[Start of section]
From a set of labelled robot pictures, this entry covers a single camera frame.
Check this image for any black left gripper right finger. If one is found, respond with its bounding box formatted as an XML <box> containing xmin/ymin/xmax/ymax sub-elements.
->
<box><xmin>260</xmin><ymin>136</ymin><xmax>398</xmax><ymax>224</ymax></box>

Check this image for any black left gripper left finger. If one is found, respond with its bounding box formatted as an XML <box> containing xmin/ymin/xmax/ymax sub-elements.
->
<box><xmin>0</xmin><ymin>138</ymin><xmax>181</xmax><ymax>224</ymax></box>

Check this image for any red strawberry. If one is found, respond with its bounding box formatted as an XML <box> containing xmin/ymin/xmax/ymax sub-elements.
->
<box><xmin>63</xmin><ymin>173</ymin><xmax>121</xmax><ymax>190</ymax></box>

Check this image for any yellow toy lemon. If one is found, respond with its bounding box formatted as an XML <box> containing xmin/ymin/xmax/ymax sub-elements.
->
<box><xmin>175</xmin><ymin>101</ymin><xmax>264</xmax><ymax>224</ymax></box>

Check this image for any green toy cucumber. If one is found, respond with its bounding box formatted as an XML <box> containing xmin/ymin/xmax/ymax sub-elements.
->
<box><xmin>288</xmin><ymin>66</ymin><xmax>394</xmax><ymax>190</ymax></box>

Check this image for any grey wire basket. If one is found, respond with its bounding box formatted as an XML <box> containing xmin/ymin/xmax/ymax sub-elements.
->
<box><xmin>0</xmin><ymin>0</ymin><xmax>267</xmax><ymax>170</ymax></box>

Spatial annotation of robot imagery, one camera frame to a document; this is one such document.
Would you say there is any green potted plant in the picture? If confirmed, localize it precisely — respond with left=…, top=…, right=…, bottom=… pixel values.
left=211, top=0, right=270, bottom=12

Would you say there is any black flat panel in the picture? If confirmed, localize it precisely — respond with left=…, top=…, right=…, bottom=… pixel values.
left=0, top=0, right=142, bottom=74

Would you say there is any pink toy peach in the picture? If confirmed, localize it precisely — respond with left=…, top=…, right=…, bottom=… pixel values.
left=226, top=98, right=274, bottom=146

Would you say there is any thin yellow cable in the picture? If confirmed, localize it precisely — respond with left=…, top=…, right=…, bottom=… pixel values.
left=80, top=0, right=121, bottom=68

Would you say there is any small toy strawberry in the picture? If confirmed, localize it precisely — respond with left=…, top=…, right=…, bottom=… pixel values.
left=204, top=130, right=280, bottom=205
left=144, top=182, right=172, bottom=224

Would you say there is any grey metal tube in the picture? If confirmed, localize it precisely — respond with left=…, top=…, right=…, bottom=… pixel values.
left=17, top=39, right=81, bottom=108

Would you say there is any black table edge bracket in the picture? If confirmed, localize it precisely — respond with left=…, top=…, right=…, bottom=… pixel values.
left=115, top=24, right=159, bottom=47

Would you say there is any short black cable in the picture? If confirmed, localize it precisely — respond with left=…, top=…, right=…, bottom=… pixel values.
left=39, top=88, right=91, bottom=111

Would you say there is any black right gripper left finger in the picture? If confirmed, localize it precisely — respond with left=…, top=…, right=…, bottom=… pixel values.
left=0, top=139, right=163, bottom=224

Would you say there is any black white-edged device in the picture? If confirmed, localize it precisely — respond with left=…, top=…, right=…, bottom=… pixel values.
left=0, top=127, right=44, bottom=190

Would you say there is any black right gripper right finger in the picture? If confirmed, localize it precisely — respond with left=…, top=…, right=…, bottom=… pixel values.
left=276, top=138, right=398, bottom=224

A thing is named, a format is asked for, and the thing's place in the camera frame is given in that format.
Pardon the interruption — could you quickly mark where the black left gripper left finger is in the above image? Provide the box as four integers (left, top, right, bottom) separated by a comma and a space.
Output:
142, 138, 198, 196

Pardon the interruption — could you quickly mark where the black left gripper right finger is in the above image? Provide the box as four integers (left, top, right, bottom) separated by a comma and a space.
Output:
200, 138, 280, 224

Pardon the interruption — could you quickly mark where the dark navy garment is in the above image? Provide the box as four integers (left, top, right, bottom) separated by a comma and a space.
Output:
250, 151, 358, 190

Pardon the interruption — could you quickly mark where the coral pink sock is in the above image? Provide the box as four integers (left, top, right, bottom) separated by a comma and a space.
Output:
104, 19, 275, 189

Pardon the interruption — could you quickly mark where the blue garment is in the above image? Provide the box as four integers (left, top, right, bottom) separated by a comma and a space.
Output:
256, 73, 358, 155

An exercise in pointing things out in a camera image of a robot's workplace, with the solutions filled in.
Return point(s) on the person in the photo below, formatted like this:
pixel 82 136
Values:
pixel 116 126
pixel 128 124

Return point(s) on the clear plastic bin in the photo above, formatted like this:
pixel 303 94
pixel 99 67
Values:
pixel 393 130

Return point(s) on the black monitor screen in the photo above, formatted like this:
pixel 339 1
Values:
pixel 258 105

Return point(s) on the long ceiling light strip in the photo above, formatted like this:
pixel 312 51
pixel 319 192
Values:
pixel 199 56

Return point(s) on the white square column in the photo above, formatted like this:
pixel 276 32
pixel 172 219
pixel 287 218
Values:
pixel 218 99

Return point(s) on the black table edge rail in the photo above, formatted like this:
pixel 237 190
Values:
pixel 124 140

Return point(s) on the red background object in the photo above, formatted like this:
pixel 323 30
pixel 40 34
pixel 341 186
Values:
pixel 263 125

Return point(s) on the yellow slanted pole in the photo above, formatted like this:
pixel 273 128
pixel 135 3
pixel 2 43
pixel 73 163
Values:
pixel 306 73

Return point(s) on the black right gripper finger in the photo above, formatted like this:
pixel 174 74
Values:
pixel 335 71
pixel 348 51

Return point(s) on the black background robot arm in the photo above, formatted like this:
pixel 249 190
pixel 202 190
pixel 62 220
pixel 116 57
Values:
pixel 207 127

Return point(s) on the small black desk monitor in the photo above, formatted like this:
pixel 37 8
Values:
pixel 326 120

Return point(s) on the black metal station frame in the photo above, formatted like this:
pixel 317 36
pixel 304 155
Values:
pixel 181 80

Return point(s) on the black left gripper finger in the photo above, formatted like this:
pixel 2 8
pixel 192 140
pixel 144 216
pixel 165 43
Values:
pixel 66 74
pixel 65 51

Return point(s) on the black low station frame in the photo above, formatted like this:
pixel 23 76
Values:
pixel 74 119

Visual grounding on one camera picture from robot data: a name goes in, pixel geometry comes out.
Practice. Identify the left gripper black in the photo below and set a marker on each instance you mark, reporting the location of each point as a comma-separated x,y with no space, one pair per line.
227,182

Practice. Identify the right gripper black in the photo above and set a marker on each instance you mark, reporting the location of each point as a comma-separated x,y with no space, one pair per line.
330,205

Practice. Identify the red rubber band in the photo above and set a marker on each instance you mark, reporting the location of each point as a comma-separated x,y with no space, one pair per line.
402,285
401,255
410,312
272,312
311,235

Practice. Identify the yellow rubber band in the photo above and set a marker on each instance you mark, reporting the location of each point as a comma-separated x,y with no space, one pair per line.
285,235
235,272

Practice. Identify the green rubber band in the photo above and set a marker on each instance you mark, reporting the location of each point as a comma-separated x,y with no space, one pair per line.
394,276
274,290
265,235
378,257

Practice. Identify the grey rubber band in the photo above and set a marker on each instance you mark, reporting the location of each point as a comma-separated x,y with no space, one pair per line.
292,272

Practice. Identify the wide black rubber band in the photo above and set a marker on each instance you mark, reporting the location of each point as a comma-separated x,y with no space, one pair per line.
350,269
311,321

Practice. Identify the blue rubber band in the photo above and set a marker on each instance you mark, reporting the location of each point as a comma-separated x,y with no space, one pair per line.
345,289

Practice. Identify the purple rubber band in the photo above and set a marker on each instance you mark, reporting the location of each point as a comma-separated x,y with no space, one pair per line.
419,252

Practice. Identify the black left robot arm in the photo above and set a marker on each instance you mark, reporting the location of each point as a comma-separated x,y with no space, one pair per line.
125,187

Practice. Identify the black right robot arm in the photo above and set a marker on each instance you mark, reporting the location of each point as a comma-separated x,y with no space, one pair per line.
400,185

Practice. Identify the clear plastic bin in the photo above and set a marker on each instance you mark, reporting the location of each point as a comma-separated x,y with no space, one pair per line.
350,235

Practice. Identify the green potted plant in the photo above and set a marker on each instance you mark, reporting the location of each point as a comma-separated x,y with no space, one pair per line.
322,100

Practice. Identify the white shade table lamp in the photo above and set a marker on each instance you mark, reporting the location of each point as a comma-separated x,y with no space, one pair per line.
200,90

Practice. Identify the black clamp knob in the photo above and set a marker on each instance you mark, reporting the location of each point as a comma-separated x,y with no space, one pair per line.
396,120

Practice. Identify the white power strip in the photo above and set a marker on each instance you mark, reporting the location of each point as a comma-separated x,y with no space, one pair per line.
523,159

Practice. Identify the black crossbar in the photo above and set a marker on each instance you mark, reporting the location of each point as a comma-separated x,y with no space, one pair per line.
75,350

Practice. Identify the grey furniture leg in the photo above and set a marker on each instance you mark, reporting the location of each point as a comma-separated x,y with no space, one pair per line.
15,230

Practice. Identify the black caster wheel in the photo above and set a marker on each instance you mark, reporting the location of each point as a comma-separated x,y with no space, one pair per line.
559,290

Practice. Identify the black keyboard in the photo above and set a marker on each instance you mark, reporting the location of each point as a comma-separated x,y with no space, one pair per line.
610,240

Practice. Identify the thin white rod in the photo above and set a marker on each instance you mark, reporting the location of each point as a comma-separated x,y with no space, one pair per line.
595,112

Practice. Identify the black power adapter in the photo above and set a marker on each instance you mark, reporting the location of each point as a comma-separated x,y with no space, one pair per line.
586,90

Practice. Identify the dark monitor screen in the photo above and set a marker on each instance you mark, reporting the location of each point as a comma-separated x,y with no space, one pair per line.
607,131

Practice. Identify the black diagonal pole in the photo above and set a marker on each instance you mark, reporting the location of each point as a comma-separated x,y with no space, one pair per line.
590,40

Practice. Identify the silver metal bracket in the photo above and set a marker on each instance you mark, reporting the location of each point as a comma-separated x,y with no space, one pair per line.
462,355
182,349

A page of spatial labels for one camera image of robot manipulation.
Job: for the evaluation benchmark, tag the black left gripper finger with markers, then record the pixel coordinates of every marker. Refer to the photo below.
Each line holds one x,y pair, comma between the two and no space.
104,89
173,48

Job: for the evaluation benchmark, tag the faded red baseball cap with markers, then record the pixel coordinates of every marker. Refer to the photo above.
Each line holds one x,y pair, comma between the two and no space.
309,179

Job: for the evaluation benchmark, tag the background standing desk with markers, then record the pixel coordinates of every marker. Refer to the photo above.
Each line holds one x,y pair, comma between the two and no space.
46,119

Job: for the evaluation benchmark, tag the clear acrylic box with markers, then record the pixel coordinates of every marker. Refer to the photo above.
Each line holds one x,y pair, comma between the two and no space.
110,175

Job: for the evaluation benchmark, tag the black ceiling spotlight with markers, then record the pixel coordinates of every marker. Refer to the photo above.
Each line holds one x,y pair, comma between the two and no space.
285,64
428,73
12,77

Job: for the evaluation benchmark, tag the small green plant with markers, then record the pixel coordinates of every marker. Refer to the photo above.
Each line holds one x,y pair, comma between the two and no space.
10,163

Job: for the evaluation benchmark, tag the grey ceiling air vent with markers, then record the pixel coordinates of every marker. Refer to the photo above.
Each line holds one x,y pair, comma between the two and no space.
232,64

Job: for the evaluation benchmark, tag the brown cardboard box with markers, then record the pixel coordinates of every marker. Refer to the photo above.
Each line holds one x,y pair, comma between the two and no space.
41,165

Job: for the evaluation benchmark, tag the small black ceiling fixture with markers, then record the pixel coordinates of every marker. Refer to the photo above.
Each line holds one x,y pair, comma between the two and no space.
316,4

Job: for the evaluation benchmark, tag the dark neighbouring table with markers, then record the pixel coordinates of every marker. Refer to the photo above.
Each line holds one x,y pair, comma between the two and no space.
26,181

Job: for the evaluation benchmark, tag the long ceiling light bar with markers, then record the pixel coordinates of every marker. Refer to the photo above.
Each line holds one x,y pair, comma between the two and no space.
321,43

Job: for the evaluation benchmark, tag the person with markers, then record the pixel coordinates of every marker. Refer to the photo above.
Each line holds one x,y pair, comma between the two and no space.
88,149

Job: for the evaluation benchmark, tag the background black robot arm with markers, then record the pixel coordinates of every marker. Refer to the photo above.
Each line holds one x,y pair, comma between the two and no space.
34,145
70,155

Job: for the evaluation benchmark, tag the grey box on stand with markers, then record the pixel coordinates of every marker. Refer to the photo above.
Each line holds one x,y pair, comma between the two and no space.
[End of section]
**GOAL OF THE EXERCISE**
Repeat exactly the lines above from the one with "Return point(s) on the black metal" up to and including the one with "pixel 192 140". No other line belongs in the reply.

**WRITTEN REPLY**
Return point(s) on the black metal station frame in the photo above, formatted like this:
pixel 317 36
pixel 304 155
Values:
pixel 181 80

Return point(s) on the black left gripper finger in the photo above, formatted like this:
pixel 2 8
pixel 192 140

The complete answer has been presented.